**INSTRUCTIONS TO FOLLOW**
Every record below is to be reproduced exactly.

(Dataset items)
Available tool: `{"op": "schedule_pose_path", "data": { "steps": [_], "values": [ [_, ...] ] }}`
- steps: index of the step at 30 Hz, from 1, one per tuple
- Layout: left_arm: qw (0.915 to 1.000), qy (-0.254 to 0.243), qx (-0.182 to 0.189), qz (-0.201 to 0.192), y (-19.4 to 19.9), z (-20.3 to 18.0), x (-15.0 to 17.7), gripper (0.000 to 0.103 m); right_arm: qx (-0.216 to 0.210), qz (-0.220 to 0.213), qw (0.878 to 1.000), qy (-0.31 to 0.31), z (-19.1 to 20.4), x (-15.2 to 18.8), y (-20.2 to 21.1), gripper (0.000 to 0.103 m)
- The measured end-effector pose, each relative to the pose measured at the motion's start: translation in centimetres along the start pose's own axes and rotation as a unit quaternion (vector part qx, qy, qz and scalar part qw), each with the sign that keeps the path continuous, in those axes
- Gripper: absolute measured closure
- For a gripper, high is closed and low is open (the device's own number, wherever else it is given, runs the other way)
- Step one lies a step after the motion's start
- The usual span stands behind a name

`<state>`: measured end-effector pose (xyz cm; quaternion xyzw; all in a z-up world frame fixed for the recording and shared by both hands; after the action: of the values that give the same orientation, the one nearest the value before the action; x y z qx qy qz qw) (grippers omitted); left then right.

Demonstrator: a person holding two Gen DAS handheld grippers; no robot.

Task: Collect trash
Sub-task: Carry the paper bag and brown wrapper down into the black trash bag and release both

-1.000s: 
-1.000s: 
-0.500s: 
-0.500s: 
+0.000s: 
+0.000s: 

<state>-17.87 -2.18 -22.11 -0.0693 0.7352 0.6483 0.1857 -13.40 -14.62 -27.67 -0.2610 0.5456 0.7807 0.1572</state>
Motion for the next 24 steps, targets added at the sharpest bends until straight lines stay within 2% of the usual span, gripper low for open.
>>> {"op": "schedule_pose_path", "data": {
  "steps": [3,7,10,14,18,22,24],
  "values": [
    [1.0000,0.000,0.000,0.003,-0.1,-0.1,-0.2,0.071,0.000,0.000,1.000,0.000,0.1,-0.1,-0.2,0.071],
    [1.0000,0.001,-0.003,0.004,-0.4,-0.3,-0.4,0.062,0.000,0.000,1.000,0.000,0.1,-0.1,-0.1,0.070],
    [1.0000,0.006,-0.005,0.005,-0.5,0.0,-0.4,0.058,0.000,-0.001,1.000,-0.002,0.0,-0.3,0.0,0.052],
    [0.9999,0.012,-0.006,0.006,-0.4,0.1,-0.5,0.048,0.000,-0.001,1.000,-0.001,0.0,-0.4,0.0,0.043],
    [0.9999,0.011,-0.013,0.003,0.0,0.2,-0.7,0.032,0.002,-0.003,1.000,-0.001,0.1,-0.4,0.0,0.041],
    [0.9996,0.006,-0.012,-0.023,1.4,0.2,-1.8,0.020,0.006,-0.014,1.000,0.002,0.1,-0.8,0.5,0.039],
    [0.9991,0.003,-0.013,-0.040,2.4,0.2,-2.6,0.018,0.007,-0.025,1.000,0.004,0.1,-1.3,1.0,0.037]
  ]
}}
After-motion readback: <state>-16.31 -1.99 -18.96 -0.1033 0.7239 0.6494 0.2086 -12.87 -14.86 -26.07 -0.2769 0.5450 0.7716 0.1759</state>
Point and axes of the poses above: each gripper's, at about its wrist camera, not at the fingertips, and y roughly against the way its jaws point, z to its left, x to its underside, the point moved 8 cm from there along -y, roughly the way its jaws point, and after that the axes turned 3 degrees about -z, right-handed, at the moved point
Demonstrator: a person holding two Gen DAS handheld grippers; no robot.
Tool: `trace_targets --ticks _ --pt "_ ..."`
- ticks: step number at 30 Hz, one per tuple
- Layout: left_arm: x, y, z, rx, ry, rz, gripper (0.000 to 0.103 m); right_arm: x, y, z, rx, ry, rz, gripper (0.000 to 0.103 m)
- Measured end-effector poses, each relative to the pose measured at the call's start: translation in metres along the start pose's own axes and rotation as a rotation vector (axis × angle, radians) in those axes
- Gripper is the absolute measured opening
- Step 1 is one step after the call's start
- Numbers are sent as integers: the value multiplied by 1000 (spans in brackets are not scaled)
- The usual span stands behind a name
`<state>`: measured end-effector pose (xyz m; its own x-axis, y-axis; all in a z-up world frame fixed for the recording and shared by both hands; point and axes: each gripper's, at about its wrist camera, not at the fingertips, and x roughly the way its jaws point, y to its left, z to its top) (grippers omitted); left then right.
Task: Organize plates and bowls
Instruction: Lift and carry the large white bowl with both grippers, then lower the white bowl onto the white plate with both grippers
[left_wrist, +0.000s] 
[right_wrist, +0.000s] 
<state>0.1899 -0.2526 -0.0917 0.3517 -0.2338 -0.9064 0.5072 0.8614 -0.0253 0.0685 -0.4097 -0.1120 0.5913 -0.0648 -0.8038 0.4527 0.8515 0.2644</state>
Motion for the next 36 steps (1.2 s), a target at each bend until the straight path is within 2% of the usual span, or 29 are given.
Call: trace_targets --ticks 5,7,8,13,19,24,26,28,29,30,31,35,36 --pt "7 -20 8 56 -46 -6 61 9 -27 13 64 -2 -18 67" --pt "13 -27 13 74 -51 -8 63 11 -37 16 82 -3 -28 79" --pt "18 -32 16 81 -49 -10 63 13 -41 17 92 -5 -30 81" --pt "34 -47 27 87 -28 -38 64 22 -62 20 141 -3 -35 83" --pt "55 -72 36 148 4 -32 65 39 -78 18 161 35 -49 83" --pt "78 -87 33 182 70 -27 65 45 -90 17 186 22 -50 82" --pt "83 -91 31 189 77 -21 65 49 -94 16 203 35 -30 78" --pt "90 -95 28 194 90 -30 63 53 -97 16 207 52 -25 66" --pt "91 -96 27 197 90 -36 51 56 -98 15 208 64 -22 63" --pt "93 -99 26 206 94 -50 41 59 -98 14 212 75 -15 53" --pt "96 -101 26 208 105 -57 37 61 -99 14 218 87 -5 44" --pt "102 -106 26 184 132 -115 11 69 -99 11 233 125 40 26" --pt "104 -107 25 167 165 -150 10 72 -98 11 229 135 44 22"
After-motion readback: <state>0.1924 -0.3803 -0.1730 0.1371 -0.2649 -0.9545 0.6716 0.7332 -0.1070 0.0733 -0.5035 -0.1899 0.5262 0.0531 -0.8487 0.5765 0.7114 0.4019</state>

**ANSWER AREA**
Available tool: `{"op": "schedule_pose_path", "data": { "steps": [_], "values": [ [_, ...] ] }}`
- steps: index of the step at 30 Hz, from 1, one per tuple
- Layout: left_arm: qw (0.915 to 1.000), qy (-0.254 to 0.243), qx (-0.182 to 0.189), qz (-0.201 to 0.192), y (-19.4 to 19.9), z (-20.3 to 18.0), x (-15.0 to 17.7), gripper (0.000 to 0.103 m); right_arm: qx (-0.216 to 0.210), qz (-0.220 to 0.213), qw (0.878 to 1.000), qy (-0.31 to 0.31), z (-19.1 to 20.4), x (-15.2 to 18.8), y (-20.2 to 21.1), gripper (0.000 to 0.103 m)
- The measured end-effector pose, each relative to the pose measured at the motion's start: translation in centimetres along the start pose's own axes and rotation as a unit quaternion (vector part qx, qy, qz and scalar part qw), each with the sign that keeps the path continuous, in those axes
- Gripper: absolute measured closure
- For a gripper, high is closed and low is open (the device's own number, wherever else it is given, runs the other way)
- Step one lies a step after the motion's start
- The usual span stands behind a name

`<state>`: measured end-effector pose (xyz cm; quaternion xyzw; all in a z-up world frame fixed for the recording and shared by both hands; after the action: of the values that give the same orientation, the one nearest the value before the action; x y z qx qy qz qw) (grippers omitted); left then right.

Demonstrator: a person holding two Gen DAS handheld grippers; no robot.

Task: Collect trash
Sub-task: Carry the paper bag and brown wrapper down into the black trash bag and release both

-1.000s: 
-1.000s: 
-0.500s: 
-0.500s: 
+0.000s: 
+0.000s: 

<state>-17.87 -2.18 -22.11 -0.0693 0.7352 0.6483 0.1857 -13.40 -14.62 -27.67 -0.2610 0.5456 0.7807 0.1572</state>
Motion for the next 24 steps, targets added at the sharpest bends until straight lines stay within 2% of the usual span, gripper low for open.
>>> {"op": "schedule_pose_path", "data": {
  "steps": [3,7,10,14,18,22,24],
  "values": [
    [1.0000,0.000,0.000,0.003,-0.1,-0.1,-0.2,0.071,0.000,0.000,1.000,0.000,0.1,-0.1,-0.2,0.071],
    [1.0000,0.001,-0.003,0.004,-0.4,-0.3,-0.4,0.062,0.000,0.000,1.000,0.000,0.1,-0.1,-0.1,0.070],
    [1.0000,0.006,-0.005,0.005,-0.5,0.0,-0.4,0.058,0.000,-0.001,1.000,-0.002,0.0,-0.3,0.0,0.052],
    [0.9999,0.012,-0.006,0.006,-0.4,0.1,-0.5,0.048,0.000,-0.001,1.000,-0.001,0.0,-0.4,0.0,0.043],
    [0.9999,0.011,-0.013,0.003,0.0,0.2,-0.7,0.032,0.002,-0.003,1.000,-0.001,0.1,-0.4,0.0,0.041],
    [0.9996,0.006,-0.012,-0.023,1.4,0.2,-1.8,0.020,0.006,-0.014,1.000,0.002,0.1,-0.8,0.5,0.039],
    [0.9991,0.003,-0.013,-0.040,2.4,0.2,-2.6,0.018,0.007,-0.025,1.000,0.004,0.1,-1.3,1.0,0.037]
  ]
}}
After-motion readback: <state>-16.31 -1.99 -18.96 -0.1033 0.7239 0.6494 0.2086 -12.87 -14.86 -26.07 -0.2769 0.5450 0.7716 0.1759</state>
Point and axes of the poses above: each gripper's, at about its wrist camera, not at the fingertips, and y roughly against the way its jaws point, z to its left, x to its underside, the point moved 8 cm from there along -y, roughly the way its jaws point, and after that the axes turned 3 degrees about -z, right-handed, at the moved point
Demonstrator: a person holding two Gen DAS handheld grippers; no robot.
Tool: `trace_targets --ticks _ --pt "_ ..."`
- ticks: step number at 30 Hz, one per tuple
- Layout: left_arm: x, y, z, rx, ry, rz, gripper (0.000 to 0.103 m); right_arm: x, y, z, rx, ry, rz, gripper (0.000 to 0.103 m)
- Measured end-effector poses, each relative to the pose measured at the call's start: translation in metres along the start pose's own axes and rotation as a rotation vector (axis × angle, radians) in those axes
- Gripper is the absolute measured opening
- Step 1 is one step after the call's start
- Numbers are sent as integers: the value multiplied by 1000 (spans in brackets are not scaled)
- The usual span stands behind a name
`<state>`: measured end-effector pose (xyz m; its own x-axis, y-axis; all in a z-up world frame fixed for the recording and shared by both hands; point and axes: each gripper's, at about its wrist camera, not at the fingertips, and x roughly the way its jaws point, y to its left, z to its top) (grippers omitted); left then right.
Task: Organize plates and bowls
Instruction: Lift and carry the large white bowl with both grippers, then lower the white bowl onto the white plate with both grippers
[left_wrist, +0.000s] 
[right_wrist, +0.000s] 
<state>0.1899 -0.2526 -0.0917 0.3517 -0.2338 -0.9064 0.5072 0.8614 -0.0253 0.0685 -0.4097 -0.1120 0.5913 -0.0648 -0.8038 0.4527 0.8515 0.2644</state>
Motion for the next 36 steps (1.2 s), a target at each bend until the straight path is within 2% of the usual span, or 29 are given.
Call: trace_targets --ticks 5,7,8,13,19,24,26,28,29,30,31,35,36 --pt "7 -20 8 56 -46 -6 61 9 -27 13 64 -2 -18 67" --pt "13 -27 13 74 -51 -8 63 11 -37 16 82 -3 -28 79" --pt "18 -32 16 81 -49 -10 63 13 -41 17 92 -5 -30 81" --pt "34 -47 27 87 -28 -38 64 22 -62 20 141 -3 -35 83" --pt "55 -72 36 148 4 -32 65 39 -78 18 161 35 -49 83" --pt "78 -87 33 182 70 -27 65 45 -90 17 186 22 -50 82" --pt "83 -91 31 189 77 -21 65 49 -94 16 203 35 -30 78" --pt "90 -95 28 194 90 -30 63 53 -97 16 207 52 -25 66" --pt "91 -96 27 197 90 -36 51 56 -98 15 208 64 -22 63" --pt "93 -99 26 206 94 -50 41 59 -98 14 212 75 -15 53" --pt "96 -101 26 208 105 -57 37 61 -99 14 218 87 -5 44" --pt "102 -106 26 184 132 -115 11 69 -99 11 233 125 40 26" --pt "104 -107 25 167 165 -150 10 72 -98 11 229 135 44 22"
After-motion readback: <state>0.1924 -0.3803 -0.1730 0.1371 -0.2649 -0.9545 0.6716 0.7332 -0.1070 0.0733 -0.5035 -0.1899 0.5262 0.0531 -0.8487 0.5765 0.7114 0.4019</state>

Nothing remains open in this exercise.